Switch to the named section.  The Program Counter will continue from the last
value it had while assembling this section, or follow the previous section if
had not previously been seen.

Each of **CODE**, **DATA**, **BSS**, **RAM** and **AUTO** switches to a section
named after the pseudo-op.  They are recognised for compatibility with other
assemblers.

#### **SETDP** *page*

Set the assumed value of the Direct Page (**DP**) register to *page* for
subsequent instructions.  Any non-negative *page* is truncated to 8 bits, or
specify a negative number to disable automatic direct addressing.

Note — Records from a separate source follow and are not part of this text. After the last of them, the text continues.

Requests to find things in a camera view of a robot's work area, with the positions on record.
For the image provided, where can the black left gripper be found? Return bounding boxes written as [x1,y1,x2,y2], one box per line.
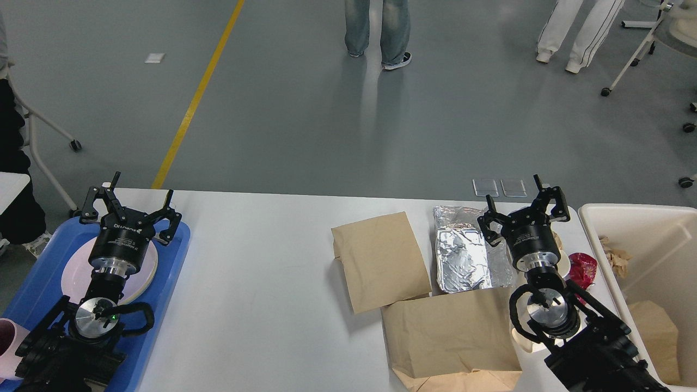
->
[80,171,182,278]

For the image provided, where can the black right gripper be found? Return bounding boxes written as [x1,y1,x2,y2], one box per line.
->
[478,174,571,272]

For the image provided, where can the pink plate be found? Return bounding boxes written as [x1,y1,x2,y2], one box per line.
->
[60,237,158,304]

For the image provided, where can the pink ribbed mug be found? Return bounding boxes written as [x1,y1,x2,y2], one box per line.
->
[1,318,29,383]

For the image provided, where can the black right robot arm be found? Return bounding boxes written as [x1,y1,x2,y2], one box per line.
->
[478,175,667,391]

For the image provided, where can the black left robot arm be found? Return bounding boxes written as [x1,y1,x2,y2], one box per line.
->
[15,172,181,391]

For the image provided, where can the right clear floor plate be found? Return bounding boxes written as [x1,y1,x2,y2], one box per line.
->
[500,178,527,198]

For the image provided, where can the clear floor plate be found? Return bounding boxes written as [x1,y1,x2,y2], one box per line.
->
[472,178,500,198]
[500,178,527,198]

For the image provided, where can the left clear floor plate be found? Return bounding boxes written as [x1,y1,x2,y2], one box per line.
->
[472,178,500,198]

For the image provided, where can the aluminium foil tray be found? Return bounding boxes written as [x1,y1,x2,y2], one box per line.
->
[433,206,515,294]

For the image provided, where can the red crumpled wrapper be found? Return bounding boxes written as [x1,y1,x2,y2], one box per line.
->
[568,253,598,289]

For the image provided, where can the crumpled paper scraps in bin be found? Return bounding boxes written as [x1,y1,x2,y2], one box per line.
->
[599,236,634,279]

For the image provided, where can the person in black pants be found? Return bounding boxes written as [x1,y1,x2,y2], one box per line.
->
[1,21,52,260]

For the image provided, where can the blue plastic tray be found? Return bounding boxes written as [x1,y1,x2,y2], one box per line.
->
[2,218,190,391]

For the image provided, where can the white side table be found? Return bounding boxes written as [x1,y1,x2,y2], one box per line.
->
[0,171,30,214]

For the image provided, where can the white plastic bin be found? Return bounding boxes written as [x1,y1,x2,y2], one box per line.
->
[578,204,696,391]

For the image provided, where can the large brown paper bag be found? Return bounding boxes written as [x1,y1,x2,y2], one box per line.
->
[382,288,521,391]

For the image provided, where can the small brown paper bag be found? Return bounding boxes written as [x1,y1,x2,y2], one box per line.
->
[331,212,431,314]

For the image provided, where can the white paper on floor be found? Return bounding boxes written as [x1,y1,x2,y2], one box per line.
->
[144,53,166,64]

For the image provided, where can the brown bag in bin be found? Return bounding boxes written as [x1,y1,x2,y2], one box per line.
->
[629,301,681,385]

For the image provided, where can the person in white striped pants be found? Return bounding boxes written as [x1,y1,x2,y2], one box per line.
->
[536,0,627,74]

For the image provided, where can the person in blue jeans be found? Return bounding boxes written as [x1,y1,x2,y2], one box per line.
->
[344,0,412,71]

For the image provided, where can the white wheeled chair right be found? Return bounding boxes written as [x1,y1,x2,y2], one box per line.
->
[600,1,696,97]

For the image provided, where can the grey wheeled frame left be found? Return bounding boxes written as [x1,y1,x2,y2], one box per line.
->
[5,75,82,219]

See the section on Direct Page addressing for more information.


### Addressing modes

#### Direct Page

The 6809 extends the zero page concept by allowing fast accesses to whichever
page is selected by the Direct Page register (**DP**).  An assembler is not
able to keep track of what the code has set this register to, but the
information is useful when deciding which addressing mode to use for an
instruction.  The **SETDP** pseudo-op, or *\-\-setdp* option, informs the
assembler that the supplied value is to be assumed for **DP**.  Set this to a
negative number to undefine it, and disable automatic use of direct addressing
(this is the default).


Assembler operation
-------------------

### Assembly passes

The assembler uses multiple passes to resolve expressions.  If an expression
refers to a symbol that cannot currently be resolved, an extra pass is
triggered.  Similarly, if a symbol is assigned a value (e.g., by an **EQU**
pseudo-operation) that differs to its value on the previous pass, another is
triggered until it becomes stable.

As local labels can be repeated, their position is used to distinguish them.
For this reason, all file inclusions and macro expansion must occur during the
first pass so that the absolute line count at which each local label is
encountered remains the same between passes.